萧彧又看了她一眼,握住她的手,话却是对着荣晏说的。
“不用麻烦王妃。王妃今日种种皆是为本王所故,因果也当在本王身上。无论你是恨是怨,亦或其它,来找本王即可。”
“你说的什么话。”顾茉莉无奈的推了推他,“事是我做的,与你何干?”
“你说的‘夫妻一体’,你的事,当然和我有关。”萧彧笑得宠溺,“人你也见了,我肯定会安排妥当,所以别担心,更别自责了,好吗?”
怎么可能不担心,那是她第一次伤害别人……
顾茉莉眸光黯了黯,萧彧像是知道她在想什么一般,叹了口气,一手握着她,一手将她揽入怀中,亲昵的蹭了蹭她的额头。
“是我该说对不起。”
对不起,是我让你卷入了皇家之中,让你承受了你本不该承受的负担。
“哎呀。”当着别人做这么亲密的举动,让顾茉莉很是赧然,她不自觉往他身后躲了躲,却愈发靠近了他的怀里。

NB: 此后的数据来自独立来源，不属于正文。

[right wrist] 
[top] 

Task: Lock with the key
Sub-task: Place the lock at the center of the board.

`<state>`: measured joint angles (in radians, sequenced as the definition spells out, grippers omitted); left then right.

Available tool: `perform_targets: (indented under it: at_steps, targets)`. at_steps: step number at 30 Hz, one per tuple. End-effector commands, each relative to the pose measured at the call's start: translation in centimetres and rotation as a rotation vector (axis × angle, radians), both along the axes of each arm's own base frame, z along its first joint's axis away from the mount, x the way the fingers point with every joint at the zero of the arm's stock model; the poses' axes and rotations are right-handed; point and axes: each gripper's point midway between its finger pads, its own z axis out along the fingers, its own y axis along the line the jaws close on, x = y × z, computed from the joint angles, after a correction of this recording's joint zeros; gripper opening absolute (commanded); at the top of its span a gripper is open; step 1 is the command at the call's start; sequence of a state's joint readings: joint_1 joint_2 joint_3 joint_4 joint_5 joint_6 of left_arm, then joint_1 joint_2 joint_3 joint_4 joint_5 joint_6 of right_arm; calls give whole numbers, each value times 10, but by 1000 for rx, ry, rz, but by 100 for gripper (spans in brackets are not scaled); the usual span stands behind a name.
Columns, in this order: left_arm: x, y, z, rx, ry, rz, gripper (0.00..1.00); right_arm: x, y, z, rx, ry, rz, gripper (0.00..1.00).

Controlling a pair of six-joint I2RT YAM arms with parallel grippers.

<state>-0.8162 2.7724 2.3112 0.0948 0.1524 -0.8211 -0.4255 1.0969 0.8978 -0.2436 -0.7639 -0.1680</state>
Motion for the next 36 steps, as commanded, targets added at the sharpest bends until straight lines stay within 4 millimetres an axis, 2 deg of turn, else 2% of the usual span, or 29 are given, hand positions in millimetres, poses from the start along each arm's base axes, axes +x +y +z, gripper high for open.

从荣晏的角度,两人亲密无间,周遭的氛围甜蜜得好似谁都插不进去。
他睫毛颤了颤,抱着包裹的手不断的收紧。
拿了这个包裹,他不仅能衣食无忧,还能小有富足的过这一生,而且容貌也没毁。
活着,安稳的活着,这是他之前心心念念想要实现的事情。现在就在面前,唾手可得。
他该立马感恩戴德的表示感谢,然后抱着包裹离开,从此和京城、和皇宫,包括和王府都再无瓜葛。
可是……
他犹豫了,迟疑了。
他站在原地踌躇,半晌没有反应。赖虎面露不耐的盯着他,这是对安排不满意?
那可是足足十万两!
都说“京城居、大不易”,可在京城租个占地半亩的院子,一月也不过才一两多点银子而已,更何况除了京城之外的地方。
他皱起眉,手摸上腰间。心太大,可不是个好习惯。
萧彧看了看他,若无其事的收回目光,扶住顾茉莉的肩膀往里推。
“走吧,天色不早了,派去叫娘的人应该已经到了。”
“等……”
“王妃娘娘!”
荣晏忽然出声,让在场的所有人都不由看向他。顾茉莉回头,就见他直直跪了下去。